Improved incentives have aided “newcomers and producers outside São Paulo and Rio de Janeiro, bringing new voices, news stories, and new scenarios to the screens,” says Diana Almeida, producer of 2014 Berlin Teddy winner “The Way He Looks.”

She has “Two Irenes” at Berlin this year. She says Brazil’s millennial generation is “much more into stories reflecting a more diverse and empowered world. So if my first feature, ‘The Way He Looks,’ was about showing that gay love is just love after all, ‘Two Irenes’ is about female empowerment and sorority.”

The selection and audience interests of Berlin align closely with industrial and artistic trends energizing contemporary Brazilian cinema. One is women. Seven of the 10 Brazilian selections at Berlin are produced by women and four are directed by women — a record.

The number of women working is Brazil’s film industry has increased, though so have the numbers working for the industry as a whole.

Tatiana Leite, producer of Julia Murat’s “Pendular,” says only two of eight participants in her young producers support group are men. But even as they grow in numbers, female filmmakers still chafe at being treated differently than their male peers.

“In creative fields, women of my generation feel at ease, with the same opportunities as men. But, as a woman film director, I still feel the press ghettoizes me, treats me as a minority, a specialty,” says Thomas.

Vazante” turns in part on “forced marriages, which have for centuries destroyed the happiness of young girls,” Thomas says.
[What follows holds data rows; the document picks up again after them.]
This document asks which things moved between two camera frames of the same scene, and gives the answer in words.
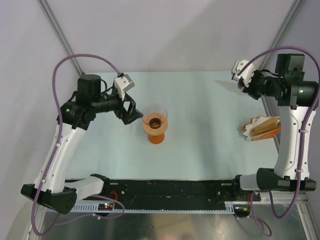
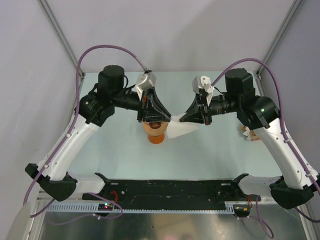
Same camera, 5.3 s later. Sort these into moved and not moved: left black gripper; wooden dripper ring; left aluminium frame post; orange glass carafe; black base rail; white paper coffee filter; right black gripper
Moved: right black gripper; left black gripper; white paper coffee filter
Not moved: wooden dripper ring; orange glass carafe; black base rail; left aluminium frame post
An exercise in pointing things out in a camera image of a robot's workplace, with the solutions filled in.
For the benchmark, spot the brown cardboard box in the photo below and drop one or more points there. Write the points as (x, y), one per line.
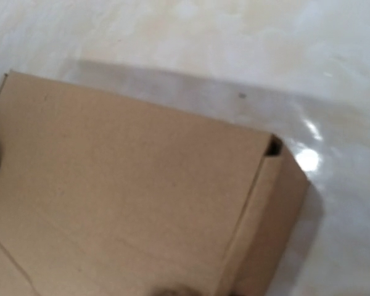
(102, 194)

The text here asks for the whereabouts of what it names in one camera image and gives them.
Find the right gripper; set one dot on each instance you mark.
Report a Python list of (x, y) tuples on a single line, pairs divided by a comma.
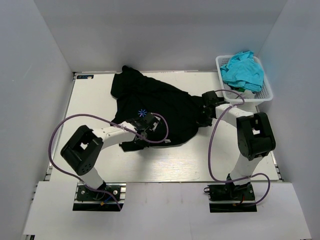
[(205, 123)]

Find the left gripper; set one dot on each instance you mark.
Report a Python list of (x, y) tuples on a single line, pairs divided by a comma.
[(139, 141)]

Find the black t-shirt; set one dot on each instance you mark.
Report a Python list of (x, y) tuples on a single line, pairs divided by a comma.
[(183, 113)]

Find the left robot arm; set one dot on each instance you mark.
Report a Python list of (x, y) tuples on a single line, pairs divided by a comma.
[(81, 151)]

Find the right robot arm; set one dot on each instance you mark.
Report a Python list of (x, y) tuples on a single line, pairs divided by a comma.
[(255, 138)]

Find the green garment in basket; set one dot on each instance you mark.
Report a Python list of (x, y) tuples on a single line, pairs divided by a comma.
[(238, 89)]

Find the grey t-shirt in basket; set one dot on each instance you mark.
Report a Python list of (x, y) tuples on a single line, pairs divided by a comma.
[(247, 93)]

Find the turquoise t-shirt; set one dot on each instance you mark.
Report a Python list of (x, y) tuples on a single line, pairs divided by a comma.
[(242, 72)]

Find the white plastic basket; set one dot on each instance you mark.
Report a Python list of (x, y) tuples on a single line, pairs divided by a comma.
[(265, 95)]

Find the blue label sticker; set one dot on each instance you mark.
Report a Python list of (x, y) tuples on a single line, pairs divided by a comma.
[(85, 77)]

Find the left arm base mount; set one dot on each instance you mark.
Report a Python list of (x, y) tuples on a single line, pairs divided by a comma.
[(86, 200)]

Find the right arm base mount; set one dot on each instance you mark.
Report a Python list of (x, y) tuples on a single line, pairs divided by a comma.
[(230, 198)]

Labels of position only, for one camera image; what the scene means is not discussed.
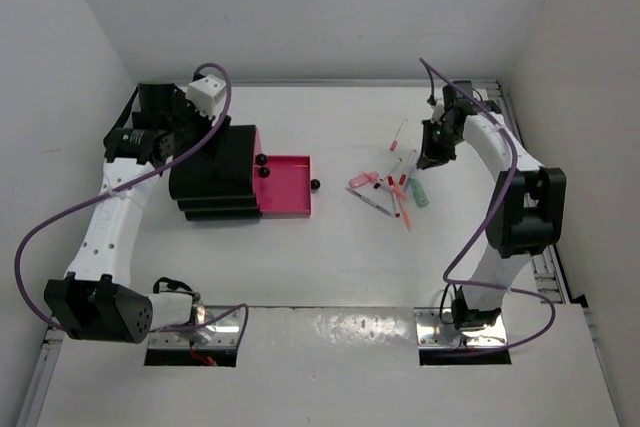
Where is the black drawer cabinet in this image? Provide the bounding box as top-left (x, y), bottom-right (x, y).
top-left (169, 125), bottom-right (261, 222)

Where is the white marker red cap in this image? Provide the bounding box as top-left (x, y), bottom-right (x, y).
top-left (389, 118), bottom-right (408, 152)

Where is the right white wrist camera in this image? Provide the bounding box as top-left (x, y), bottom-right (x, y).
top-left (431, 102), bottom-right (445, 123)

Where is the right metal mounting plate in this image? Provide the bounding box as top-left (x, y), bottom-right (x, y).
top-left (414, 307), bottom-right (508, 350)

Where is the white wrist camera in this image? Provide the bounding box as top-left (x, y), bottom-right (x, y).
top-left (431, 102), bottom-right (445, 123)
top-left (185, 75), bottom-right (226, 117)

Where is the pink highlighter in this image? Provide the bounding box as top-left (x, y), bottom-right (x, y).
top-left (348, 172), bottom-right (378, 189)

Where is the pink top drawer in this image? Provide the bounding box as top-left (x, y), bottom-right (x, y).
top-left (254, 128), bottom-right (268, 167)

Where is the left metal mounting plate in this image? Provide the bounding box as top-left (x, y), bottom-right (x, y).
top-left (148, 304), bottom-right (250, 351)

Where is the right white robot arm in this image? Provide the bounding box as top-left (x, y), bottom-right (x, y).
top-left (416, 81), bottom-right (567, 330)

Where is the white marker black cap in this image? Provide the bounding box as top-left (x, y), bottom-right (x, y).
top-left (373, 157), bottom-right (403, 189)

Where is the orange pen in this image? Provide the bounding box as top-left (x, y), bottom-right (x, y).
top-left (388, 178), bottom-right (412, 232)
top-left (362, 173), bottom-right (407, 201)

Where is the blue pen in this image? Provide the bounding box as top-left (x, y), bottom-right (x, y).
top-left (402, 165), bottom-right (419, 192)

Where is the green highlighter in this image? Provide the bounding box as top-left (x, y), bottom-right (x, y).
top-left (410, 178), bottom-right (429, 208)

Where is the white marker red end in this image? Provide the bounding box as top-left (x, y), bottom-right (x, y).
top-left (398, 149), bottom-right (417, 186)

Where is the grey ballpoint pen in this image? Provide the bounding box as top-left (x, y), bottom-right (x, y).
top-left (344, 187), bottom-right (395, 218)

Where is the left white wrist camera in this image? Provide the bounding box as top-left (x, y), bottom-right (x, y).
top-left (185, 75), bottom-right (226, 117)

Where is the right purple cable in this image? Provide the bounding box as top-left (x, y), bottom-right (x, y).
top-left (418, 57), bottom-right (557, 351)

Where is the metal mounting plate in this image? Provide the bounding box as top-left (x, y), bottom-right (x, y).
top-left (414, 307), bottom-right (508, 350)
top-left (148, 304), bottom-right (250, 351)

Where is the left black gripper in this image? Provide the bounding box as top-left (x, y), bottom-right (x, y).
top-left (163, 91), bottom-right (229, 162)

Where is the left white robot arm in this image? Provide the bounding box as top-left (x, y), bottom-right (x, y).
top-left (44, 75), bottom-right (229, 344)

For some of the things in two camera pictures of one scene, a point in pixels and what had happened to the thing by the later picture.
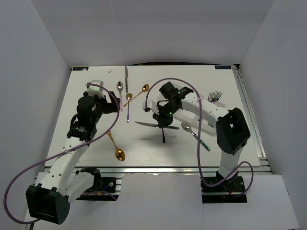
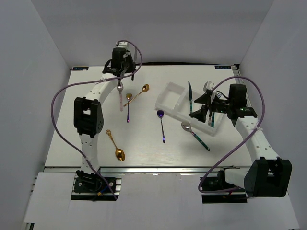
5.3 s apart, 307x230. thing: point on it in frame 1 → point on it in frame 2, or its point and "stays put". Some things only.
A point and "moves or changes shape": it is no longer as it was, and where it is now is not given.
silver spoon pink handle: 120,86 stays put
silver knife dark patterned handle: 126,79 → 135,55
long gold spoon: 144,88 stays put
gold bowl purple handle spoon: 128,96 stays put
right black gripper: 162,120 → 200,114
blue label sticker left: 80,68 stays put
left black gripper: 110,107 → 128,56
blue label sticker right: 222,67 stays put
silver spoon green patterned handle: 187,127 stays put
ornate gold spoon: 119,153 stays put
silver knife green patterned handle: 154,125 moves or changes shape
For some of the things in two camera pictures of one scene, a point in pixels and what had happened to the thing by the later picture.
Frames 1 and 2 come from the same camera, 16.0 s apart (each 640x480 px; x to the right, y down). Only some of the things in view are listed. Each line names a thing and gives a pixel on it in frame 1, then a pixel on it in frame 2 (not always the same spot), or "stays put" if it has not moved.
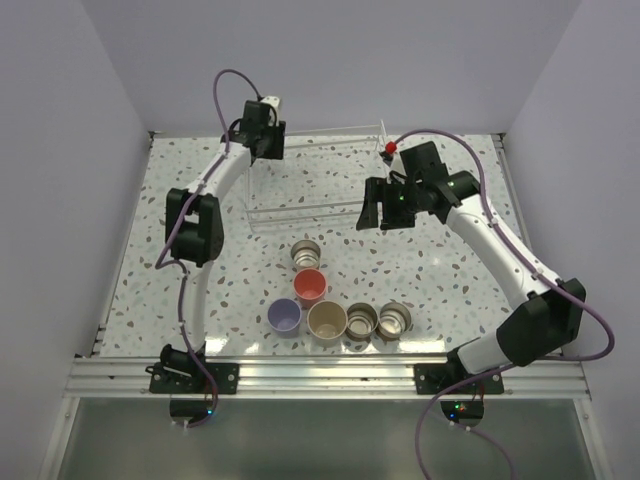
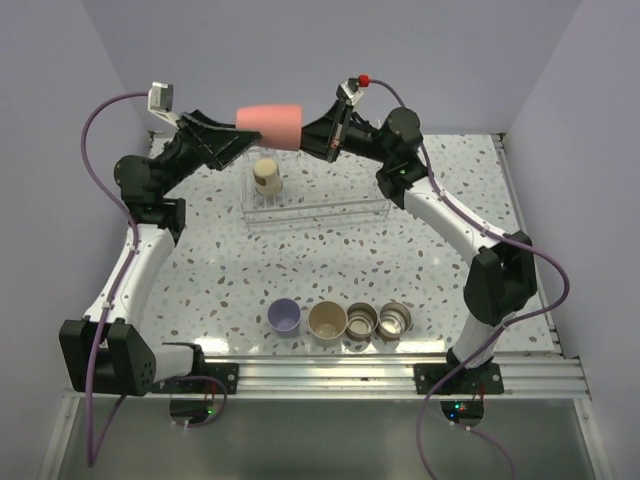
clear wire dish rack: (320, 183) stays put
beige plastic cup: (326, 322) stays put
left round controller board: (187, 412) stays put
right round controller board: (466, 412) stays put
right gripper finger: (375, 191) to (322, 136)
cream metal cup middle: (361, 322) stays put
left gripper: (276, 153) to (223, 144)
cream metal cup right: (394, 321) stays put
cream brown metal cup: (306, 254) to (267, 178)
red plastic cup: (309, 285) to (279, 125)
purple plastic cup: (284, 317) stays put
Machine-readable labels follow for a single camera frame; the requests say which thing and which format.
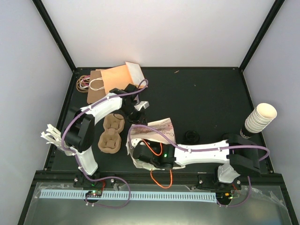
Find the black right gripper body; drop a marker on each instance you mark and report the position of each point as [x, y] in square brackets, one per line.
[156, 164]

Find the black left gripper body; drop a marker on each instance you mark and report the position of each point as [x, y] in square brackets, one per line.
[131, 116]

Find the printed white paper bag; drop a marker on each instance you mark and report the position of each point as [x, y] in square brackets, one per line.
[160, 131]

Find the brown pulp cup carrier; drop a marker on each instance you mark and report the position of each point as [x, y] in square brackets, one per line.
[110, 140]

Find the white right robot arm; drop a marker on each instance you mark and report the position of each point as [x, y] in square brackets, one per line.
[234, 156]

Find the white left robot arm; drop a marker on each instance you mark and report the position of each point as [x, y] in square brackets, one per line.
[78, 135]

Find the orange kraft paper bag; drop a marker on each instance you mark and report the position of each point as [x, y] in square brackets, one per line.
[119, 77]

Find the brown kraft paper bag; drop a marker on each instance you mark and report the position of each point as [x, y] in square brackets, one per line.
[93, 85]

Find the stack of paper cups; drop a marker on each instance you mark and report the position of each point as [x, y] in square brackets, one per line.
[258, 120]

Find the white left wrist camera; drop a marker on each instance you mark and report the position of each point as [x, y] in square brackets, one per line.
[142, 105]

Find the white slotted cable rail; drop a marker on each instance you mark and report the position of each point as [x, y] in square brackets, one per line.
[133, 195]

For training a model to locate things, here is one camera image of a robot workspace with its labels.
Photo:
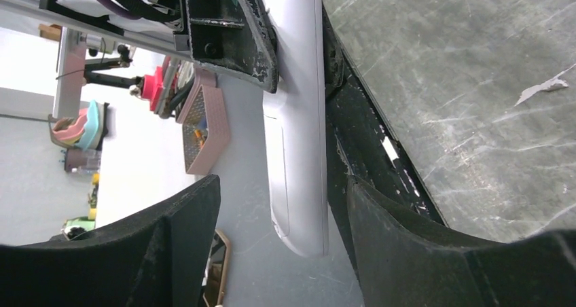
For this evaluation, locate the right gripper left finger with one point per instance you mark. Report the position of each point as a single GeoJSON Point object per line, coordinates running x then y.
{"type": "Point", "coordinates": [155, 257]}

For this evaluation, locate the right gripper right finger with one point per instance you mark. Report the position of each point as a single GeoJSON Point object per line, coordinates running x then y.
{"type": "Point", "coordinates": [405, 259]}

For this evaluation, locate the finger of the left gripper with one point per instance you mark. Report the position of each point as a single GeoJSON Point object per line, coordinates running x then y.
{"type": "Point", "coordinates": [233, 37]}
{"type": "Point", "coordinates": [332, 55]}

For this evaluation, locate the white remote control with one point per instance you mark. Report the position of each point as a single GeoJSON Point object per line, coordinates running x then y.
{"type": "Point", "coordinates": [294, 122]}

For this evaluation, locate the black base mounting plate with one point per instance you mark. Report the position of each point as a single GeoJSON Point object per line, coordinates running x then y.
{"type": "Point", "coordinates": [361, 142]}

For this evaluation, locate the pink perforated basket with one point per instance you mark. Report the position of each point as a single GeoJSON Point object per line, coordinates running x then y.
{"type": "Point", "coordinates": [204, 124]}

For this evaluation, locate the stacked pastel bowls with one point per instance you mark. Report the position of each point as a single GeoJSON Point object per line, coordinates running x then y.
{"type": "Point", "coordinates": [85, 132]}

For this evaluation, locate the aluminium rail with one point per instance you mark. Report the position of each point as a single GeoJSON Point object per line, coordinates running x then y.
{"type": "Point", "coordinates": [162, 44]}

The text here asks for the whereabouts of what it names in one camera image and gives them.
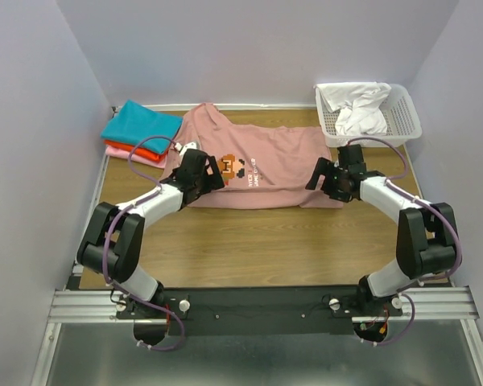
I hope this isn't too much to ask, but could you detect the dusty pink t-shirt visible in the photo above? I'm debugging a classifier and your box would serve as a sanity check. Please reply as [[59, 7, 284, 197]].
[[175, 103, 343, 210]]

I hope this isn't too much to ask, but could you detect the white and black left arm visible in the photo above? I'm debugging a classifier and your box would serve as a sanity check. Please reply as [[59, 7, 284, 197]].
[[76, 149, 225, 307]]

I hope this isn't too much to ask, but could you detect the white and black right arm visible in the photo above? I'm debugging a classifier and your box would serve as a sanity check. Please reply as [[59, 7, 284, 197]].
[[306, 145, 462, 312]]

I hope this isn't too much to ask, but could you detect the white crumpled t-shirt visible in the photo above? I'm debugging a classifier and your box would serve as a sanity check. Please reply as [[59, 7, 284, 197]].
[[315, 82, 391, 137]]

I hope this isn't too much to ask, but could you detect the folded orange t-shirt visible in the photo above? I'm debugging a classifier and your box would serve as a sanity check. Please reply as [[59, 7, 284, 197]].
[[105, 140, 168, 162]]

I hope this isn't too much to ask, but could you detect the folded teal t-shirt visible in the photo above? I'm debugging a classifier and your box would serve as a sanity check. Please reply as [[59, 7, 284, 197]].
[[101, 100, 183, 154]]

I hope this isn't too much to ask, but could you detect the white perforated plastic basket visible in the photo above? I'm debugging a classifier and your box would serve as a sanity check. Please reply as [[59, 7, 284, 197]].
[[315, 84, 422, 148]]

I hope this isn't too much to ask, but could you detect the folded light pink t-shirt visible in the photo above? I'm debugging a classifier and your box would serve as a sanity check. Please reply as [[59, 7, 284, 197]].
[[105, 146, 166, 169]]

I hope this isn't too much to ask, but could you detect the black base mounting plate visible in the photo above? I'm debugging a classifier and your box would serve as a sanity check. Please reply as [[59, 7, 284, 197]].
[[118, 285, 402, 336]]

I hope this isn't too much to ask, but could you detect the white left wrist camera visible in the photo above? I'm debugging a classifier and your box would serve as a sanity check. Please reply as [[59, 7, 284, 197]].
[[174, 141, 200, 156]]

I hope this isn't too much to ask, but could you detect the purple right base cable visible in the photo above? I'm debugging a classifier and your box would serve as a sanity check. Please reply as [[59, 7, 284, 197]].
[[360, 292, 416, 347]]

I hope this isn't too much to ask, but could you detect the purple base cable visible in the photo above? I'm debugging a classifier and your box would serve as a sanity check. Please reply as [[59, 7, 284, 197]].
[[133, 297, 189, 353], [360, 292, 416, 347]]

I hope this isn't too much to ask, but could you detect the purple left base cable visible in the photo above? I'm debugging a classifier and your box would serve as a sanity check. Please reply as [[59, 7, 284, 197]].
[[133, 297, 189, 353]]

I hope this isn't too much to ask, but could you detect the aluminium left side rail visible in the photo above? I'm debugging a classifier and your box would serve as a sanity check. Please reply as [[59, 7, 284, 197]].
[[64, 154, 109, 291]]

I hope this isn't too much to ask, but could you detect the aluminium extrusion rail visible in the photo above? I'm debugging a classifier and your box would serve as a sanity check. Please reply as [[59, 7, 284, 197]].
[[47, 287, 480, 323]]

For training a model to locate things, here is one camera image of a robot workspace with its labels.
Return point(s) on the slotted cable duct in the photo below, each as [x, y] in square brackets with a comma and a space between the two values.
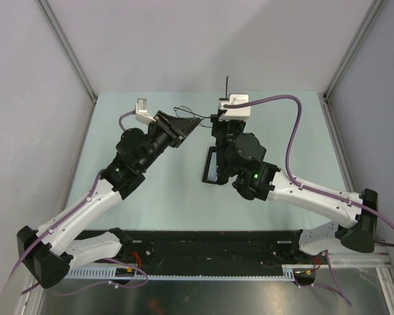
[285, 273]

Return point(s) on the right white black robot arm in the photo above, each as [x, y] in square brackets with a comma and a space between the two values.
[350, 225]

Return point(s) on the left aluminium corner post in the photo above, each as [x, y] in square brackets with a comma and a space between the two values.
[67, 49]

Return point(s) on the black glasses case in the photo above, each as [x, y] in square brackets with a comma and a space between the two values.
[215, 167]

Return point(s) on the thin wire-frame glasses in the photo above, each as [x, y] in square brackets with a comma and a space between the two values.
[187, 110]

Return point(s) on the aluminium front rail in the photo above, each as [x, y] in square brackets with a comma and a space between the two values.
[345, 258]

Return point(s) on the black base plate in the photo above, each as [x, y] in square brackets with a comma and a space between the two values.
[215, 253]

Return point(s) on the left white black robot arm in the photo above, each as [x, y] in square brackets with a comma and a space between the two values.
[50, 251]

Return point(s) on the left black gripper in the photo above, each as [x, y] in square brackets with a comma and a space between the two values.
[176, 128]

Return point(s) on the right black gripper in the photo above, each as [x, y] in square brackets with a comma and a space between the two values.
[217, 122]

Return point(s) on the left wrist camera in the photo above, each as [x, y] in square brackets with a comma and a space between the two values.
[141, 112]

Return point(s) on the aluminium corner post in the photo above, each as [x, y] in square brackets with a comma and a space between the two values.
[367, 23]
[67, 49]

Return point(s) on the right aluminium corner post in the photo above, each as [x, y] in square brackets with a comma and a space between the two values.
[367, 23]

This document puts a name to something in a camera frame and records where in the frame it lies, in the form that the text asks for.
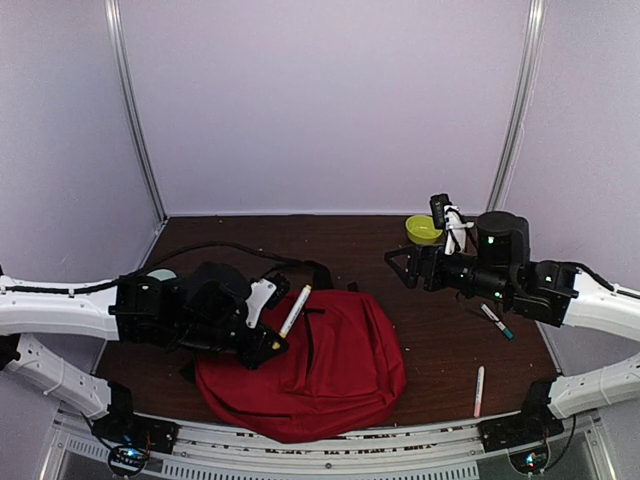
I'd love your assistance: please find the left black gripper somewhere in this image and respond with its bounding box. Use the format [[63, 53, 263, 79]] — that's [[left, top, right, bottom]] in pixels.
[[174, 316, 288, 371]]

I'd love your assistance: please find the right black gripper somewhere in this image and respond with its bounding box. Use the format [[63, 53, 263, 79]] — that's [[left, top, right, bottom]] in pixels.
[[385, 243, 513, 305]]

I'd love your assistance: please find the yellow-capped white marker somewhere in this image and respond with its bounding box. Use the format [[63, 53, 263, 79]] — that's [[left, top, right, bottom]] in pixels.
[[278, 285, 312, 340]]

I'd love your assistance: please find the red backpack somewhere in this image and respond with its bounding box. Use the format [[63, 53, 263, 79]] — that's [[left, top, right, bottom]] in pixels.
[[194, 261, 406, 443]]

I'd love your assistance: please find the teal-capped white marker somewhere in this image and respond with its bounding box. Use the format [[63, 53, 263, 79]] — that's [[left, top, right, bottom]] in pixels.
[[480, 303, 514, 341]]

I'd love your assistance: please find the pink-capped white marker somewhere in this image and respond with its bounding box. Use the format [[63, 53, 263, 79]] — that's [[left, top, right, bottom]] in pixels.
[[473, 365, 485, 418]]

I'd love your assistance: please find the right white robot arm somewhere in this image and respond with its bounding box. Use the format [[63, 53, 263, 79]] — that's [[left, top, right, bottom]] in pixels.
[[384, 211, 639, 442]]

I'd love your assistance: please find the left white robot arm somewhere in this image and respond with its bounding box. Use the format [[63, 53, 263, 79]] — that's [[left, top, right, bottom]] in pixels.
[[1, 262, 290, 444]]

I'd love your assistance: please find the yellow-green plastic bowl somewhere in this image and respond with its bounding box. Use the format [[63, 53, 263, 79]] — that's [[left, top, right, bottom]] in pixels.
[[405, 215, 443, 246]]

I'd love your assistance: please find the pale green ceramic bowl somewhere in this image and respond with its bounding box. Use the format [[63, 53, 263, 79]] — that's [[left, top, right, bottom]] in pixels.
[[147, 268, 177, 281]]

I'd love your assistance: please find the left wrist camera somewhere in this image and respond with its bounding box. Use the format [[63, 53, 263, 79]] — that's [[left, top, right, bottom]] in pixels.
[[245, 273, 291, 329]]

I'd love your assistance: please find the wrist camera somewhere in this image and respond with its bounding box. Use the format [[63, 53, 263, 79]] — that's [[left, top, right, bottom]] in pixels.
[[429, 193, 474, 256], [245, 273, 291, 329]]

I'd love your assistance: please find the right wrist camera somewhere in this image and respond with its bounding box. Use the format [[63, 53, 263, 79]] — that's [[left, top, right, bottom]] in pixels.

But it is about much more.

Set in the lonely Diamantina Mountains, in 1821, it is a tale of miscegenation, “the driving force in development of society in Brazil,” Thomas says.

“Women directors have always been pigeonholed into small, arthouse, non-dangerous, and non-profitable films,” says Almeida, who calls a recent ruling that all Ancine fund committees were 50% made up of women an “amazing victory,” but cautions that “there’s a marathon ahead.”

The two Brazilian movies that focus most on gender issues at the festival may be “Two Irenes” and “Don’t Swallow My Heart, Alligator Girl” — and they were both directed by men, Fabio Meira and Felipe Braganca, respectively.

Other Brazilian films at Berlin include “Rifle” and “Nalu on the Border,” which were produced out of Porto Alegre, in south Brazil, while “Joaquim” and “Don’t Swallow My Heart” came out of Recife, in its northeast.

“Joaquim” captures what drove freedom-fighter Tiradentes to rebel against the Portuguese crown; “Don’t Swallow” depicts the legacy of hatred from the 1864-70 War of the Triple Alliance, in which Brazilians slaughtered some 600,000.

The film implicitly map the makings of modern Brazil, and its identity.

“About a decade ago, when we were trying to establish auteur cinema in Brazil, we made films about things close to us,” says Braganca. “Now, as Brazil faces a large crisis, which is not only political but about identity, we’re talking about bigger issues: Who we are, where we come from.”

As many nations debate or defend their identity, such a focus gives Brazilian cinema a much larger resonance.

Emiliano de Pablos contributed to this report.